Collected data

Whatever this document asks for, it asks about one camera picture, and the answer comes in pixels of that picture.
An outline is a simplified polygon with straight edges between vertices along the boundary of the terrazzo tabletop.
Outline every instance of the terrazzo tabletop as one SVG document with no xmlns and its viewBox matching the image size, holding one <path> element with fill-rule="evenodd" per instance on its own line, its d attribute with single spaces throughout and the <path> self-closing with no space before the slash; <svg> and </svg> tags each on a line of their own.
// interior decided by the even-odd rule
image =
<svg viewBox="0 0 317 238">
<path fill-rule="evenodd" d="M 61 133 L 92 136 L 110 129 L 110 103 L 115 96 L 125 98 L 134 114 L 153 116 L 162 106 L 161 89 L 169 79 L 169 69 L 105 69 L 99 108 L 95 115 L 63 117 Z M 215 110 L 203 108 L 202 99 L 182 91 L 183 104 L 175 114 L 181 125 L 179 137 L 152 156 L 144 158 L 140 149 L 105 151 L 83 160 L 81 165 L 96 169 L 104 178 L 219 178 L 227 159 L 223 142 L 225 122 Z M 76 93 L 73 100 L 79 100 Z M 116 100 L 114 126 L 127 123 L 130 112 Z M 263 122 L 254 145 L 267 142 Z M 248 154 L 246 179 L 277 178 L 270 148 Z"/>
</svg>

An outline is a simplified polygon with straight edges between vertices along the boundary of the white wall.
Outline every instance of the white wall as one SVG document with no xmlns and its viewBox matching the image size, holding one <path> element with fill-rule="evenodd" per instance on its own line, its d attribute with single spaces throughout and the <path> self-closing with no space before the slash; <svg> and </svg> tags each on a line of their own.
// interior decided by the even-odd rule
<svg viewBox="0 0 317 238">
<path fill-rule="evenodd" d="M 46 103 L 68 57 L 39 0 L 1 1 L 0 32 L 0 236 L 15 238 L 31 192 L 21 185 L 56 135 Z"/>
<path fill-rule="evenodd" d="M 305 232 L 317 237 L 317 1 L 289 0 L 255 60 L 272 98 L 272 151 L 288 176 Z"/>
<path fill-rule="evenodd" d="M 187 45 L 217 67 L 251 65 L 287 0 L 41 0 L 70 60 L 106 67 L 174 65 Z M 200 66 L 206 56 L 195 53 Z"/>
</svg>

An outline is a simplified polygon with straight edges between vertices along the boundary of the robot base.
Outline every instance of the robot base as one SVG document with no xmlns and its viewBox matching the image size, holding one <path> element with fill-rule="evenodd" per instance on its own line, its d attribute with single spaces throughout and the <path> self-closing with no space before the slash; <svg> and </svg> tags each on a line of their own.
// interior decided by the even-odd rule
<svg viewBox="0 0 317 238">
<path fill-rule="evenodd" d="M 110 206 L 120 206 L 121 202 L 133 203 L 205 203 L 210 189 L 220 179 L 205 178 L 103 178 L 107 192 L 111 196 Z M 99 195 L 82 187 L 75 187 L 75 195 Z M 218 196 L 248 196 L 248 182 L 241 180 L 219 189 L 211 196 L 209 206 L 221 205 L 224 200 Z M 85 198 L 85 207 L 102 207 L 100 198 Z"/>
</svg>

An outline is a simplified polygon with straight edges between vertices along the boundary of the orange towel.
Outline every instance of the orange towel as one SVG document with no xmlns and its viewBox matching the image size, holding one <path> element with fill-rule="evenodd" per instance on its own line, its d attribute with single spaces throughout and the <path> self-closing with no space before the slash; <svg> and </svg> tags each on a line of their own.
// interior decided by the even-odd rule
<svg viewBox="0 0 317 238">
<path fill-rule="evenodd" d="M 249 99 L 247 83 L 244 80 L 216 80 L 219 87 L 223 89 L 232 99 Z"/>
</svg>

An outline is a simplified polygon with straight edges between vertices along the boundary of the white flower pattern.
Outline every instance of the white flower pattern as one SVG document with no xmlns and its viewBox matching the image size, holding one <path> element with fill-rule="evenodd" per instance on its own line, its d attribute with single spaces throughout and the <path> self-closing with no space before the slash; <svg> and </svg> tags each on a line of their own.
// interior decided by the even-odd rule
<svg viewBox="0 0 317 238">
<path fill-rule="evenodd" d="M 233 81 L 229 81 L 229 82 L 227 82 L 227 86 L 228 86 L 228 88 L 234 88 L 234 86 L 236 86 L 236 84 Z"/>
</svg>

— ACTION ITEM —
In the records above, find the line containing "Outline every instance of the orange" and print it and every later line exactly, through the last one.

— OUTPUT BELOW —
Outline every instance of the orange towel as one SVG document with no xmlns and its viewBox matching the image size, holding one <path> element with fill-rule="evenodd" per instance on its own line, its d attribute with single spaces throughout and the <path> self-closing with no space before the slash; <svg> and </svg> tags each on a line of their own.
// interior decided by the even-odd rule
<svg viewBox="0 0 317 238">
<path fill-rule="evenodd" d="M 249 99 L 247 83 L 244 80 L 216 80 L 219 87 L 223 89 L 232 99 Z"/>
</svg>

An outline is a simplified polygon with straight edges between vertices along the boundary of the white flower pattern.
Outline every instance of the white flower pattern as one SVG document with no xmlns and its viewBox matching the image size, holding one <path> element with fill-rule="evenodd" per instance on its own line, its d attribute with single spaces throughout and the <path> self-closing with no space before the slash; <svg> and </svg> tags each on a line of their own.
// interior decided by the even-odd rule
<svg viewBox="0 0 317 238">
<path fill-rule="evenodd" d="M 233 81 L 229 81 L 229 82 L 227 82 L 227 86 L 228 86 L 228 88 L 234 88 L 234 86 L 236 86 L 236 84 Z"/>
</svg>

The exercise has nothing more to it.